Lee: All of my MOOCs are offered through the Friday Institute for Educational Innovation. The Friday Institute has a whole series of MOOCs for educators, and I have been involved in three of them. And so I contacted the tech team at the Friday Institute and said I know that my course was not supposed to be running this semester, but I really feel compelled to do this.
And they are really stretched in helping out with public schools, so I said I can do this by myself. They were incredibly supportive of letting me do this and I’ve been rolling with it since then. The course opened March 23 and I have been rolling out content week by week.
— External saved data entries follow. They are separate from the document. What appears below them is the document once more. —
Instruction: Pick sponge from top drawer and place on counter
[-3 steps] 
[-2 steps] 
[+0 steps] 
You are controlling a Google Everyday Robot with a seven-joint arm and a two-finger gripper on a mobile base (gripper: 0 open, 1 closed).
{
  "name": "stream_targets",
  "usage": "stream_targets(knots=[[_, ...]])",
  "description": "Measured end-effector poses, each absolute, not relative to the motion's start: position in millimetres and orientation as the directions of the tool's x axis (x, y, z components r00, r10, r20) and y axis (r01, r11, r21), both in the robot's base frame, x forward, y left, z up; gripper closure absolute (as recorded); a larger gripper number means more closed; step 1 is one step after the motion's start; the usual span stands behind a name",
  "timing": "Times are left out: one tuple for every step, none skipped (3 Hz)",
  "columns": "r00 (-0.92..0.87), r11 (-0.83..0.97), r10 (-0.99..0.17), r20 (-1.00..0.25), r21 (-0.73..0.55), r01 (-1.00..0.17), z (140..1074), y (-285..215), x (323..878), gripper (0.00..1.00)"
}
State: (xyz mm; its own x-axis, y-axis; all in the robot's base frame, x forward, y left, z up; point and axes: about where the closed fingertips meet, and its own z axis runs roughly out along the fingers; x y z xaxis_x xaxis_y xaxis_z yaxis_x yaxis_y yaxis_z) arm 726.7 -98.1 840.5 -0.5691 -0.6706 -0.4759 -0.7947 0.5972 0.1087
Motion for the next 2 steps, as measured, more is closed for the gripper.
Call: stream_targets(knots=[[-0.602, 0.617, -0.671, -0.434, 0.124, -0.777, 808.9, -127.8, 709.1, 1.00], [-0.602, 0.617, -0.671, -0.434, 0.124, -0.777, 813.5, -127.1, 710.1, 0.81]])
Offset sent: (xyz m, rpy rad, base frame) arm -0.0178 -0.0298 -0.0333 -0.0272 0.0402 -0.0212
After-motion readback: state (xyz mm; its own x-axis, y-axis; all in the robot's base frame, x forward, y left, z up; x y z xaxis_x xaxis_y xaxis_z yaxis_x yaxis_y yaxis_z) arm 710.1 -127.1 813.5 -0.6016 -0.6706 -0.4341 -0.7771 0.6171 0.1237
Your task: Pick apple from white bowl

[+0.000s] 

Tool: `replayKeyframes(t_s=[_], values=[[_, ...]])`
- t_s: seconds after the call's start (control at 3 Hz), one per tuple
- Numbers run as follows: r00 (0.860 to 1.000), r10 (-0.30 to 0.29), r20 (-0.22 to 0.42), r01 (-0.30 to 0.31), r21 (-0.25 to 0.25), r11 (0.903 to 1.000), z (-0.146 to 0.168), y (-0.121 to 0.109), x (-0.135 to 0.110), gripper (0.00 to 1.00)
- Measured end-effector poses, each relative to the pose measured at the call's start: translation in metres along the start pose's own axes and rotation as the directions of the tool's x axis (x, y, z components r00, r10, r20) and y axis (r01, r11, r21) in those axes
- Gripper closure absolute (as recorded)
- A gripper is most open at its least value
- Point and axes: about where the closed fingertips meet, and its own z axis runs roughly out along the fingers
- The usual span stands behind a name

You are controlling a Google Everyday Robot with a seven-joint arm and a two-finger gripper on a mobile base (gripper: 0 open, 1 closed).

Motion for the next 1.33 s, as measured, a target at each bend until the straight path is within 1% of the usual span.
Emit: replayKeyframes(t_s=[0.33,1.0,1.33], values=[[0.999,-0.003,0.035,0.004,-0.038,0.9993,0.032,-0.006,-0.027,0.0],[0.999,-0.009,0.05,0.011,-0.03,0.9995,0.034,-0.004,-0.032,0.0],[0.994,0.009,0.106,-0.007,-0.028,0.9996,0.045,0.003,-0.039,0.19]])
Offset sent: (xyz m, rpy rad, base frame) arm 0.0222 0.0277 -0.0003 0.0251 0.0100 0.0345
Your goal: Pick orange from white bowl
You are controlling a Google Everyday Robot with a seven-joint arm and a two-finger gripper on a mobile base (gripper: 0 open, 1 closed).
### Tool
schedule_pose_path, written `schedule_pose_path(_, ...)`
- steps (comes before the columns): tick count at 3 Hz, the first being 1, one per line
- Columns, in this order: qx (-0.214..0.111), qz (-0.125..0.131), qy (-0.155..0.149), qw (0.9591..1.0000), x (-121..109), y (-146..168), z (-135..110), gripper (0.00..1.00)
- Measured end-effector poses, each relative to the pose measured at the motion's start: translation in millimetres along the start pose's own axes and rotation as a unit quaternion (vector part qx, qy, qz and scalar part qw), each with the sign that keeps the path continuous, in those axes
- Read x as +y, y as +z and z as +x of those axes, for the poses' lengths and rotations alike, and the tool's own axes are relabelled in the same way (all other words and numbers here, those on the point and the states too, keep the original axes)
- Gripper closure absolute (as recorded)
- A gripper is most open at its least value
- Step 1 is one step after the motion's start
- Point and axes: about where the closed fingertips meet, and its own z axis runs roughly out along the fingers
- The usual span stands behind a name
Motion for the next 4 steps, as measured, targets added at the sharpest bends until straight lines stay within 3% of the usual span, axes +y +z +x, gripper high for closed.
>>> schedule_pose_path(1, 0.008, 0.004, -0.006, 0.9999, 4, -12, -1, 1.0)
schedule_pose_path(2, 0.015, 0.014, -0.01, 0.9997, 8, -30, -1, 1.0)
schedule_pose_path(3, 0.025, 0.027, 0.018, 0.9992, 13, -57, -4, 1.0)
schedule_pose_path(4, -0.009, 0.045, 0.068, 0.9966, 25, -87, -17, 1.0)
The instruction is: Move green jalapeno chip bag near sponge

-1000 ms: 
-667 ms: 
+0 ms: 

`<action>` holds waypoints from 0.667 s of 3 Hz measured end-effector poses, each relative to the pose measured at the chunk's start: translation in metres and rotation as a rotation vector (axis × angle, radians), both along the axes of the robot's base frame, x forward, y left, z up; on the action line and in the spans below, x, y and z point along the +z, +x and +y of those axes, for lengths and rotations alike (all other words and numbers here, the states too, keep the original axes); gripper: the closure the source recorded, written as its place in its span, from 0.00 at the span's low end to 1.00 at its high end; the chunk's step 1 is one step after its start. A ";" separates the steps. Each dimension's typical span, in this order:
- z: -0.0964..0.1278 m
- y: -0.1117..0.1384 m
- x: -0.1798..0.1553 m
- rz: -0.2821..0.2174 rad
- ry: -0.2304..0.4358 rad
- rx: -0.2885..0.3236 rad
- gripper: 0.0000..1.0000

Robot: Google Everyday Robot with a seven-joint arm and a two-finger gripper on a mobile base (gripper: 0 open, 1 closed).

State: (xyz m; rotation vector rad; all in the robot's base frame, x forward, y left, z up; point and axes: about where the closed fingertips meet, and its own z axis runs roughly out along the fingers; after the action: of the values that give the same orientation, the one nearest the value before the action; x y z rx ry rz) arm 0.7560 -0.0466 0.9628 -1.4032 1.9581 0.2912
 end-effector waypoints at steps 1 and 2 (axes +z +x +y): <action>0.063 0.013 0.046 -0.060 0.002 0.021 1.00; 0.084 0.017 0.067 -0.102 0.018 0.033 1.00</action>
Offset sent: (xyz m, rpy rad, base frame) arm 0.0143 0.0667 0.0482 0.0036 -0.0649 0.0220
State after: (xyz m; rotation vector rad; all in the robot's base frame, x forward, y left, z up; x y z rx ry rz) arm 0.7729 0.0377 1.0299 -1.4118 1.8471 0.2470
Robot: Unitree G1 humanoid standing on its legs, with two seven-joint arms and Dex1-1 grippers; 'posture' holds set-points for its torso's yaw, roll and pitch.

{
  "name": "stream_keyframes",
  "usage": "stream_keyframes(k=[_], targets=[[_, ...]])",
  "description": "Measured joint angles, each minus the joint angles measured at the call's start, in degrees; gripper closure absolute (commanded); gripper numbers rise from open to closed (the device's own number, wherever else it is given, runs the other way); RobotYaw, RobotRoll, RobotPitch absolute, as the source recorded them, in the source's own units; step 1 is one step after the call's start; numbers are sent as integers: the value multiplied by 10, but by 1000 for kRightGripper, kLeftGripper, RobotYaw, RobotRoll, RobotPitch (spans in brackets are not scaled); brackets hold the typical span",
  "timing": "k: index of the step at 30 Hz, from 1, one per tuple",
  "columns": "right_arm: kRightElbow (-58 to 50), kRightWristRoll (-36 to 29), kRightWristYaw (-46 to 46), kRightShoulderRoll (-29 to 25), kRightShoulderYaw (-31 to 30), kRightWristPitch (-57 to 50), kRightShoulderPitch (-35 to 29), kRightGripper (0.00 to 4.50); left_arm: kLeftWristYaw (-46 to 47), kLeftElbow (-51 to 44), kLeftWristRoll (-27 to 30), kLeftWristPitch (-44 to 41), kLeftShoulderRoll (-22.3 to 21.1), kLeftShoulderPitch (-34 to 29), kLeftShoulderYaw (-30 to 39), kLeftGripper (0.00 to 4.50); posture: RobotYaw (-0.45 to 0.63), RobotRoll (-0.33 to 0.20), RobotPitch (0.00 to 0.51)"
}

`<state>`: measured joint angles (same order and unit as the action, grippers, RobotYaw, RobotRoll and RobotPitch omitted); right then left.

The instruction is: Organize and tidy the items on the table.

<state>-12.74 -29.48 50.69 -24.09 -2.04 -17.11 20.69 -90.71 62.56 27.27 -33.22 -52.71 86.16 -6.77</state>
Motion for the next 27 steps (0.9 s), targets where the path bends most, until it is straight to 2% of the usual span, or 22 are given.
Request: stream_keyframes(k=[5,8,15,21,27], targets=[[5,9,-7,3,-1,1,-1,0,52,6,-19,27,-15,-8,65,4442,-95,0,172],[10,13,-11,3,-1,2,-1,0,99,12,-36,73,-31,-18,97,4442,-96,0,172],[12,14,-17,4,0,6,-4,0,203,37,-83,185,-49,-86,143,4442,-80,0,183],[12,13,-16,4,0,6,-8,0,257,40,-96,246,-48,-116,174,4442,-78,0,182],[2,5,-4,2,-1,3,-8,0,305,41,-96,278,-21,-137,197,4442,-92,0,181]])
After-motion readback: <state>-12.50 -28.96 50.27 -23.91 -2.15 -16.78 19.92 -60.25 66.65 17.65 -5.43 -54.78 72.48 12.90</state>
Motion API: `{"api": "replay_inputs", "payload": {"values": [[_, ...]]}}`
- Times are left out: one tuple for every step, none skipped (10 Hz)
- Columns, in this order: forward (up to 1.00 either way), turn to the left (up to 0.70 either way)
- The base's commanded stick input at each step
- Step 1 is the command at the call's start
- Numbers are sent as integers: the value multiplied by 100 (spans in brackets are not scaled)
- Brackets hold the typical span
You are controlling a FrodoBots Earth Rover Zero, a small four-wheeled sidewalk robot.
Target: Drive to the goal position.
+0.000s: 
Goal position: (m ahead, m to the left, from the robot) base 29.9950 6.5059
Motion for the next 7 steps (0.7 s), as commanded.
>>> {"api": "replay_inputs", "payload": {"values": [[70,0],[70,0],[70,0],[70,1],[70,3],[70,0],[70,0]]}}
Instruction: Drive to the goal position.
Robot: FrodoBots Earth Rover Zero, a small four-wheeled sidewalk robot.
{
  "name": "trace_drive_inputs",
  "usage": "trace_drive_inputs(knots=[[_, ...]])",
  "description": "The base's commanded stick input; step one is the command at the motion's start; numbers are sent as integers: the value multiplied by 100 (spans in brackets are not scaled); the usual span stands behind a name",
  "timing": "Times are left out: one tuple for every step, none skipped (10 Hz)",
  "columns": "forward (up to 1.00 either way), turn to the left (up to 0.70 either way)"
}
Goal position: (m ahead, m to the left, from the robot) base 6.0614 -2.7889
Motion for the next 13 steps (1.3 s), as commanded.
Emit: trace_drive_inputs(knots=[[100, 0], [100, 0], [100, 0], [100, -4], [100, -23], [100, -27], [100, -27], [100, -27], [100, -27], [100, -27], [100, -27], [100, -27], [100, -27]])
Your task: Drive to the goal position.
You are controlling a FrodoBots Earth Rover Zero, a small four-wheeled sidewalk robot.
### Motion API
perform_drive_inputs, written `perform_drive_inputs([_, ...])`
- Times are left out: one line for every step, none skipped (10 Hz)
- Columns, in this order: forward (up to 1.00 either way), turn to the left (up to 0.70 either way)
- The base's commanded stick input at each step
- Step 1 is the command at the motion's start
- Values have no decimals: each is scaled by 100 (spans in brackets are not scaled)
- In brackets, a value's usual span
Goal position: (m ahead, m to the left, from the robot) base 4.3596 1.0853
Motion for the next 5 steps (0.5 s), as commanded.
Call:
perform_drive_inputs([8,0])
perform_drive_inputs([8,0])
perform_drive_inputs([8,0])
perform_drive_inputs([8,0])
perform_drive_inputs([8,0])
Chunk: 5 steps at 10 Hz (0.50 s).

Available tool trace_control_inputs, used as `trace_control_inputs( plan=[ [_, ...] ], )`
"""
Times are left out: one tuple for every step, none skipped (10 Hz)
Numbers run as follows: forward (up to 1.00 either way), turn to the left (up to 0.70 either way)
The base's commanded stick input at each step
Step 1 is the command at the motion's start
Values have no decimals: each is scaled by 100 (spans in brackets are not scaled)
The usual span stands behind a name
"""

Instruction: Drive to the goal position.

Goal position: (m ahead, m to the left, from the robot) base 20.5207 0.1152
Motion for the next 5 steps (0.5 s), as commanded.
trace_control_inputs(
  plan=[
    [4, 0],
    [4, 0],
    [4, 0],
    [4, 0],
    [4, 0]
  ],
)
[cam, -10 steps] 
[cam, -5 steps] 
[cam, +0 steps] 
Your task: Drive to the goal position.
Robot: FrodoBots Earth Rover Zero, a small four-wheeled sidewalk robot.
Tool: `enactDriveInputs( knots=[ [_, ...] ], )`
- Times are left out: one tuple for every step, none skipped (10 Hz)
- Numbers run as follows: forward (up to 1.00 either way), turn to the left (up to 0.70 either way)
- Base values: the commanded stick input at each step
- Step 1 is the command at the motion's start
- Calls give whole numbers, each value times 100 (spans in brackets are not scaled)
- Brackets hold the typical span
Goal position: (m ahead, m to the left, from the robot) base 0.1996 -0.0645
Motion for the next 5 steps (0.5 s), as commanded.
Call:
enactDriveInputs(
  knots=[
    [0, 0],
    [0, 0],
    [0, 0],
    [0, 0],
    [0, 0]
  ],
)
And what’s nice about the MOOCs is that, as long as I’m keeping it open until May 18, and as long as the teacher is registered by then, they have access to all the course materials. I even had somebody from a district up in Pennsylvania who in June wanted to run a professional development for their teachers using this course and wanted me to leave it open. I said I can’t, but your teachers will always have access to it if they enroll by May 18.
This particular course has run four different times before in the past, and the enrollment has ranged anywhere from about 400 to 600, so we have far surpassed that usual number.
Parker: What’s your favorite thing about teaching people how to teach?
Lee: My favorite thing about teaching people how to teach is actually when I’m hearing from them, the impacts they make on their students. I really do feel like I reach more students because I reach their teachers.
When I’m working with teachers and then they’re able to say, oh, I tried this in my classroom and this is what happened and, you know, I’m still struggling with how to do you know XYZ. And then we can further that conversation. And then they can report back what that impact was on their classroom and what their students maybe still struggled with, that’s just really exciting.
So I love that I’m able to kind of ignite that fire in a lot of teachers to really think about their work as an educator from a critical perspective and critical lens of, what decisions do they make that actually have good impact on their students.
Parker: If you would want people to know about one thing when it comes to teaching math teachers or the UNC system as a whole, what would that be?
Lee: I think math teachers are so incredibly important. As far as reaching all of our students, and making sure that we have math literate citizens, preparing people to have opportunities and options for them when they graduate high school. So being a math teacher is a really important and noble profession.
I hope that lots of young people consider that it’s a great career, and you know that as a math teacher I think that we all know that our role is so important. In not just attracting good teachers, or people who are interested in being teachers, but retaining them, keeping their them excited. It’s important they feel like a professional and have different ways they can express their love and creativity for math in the classroom with students.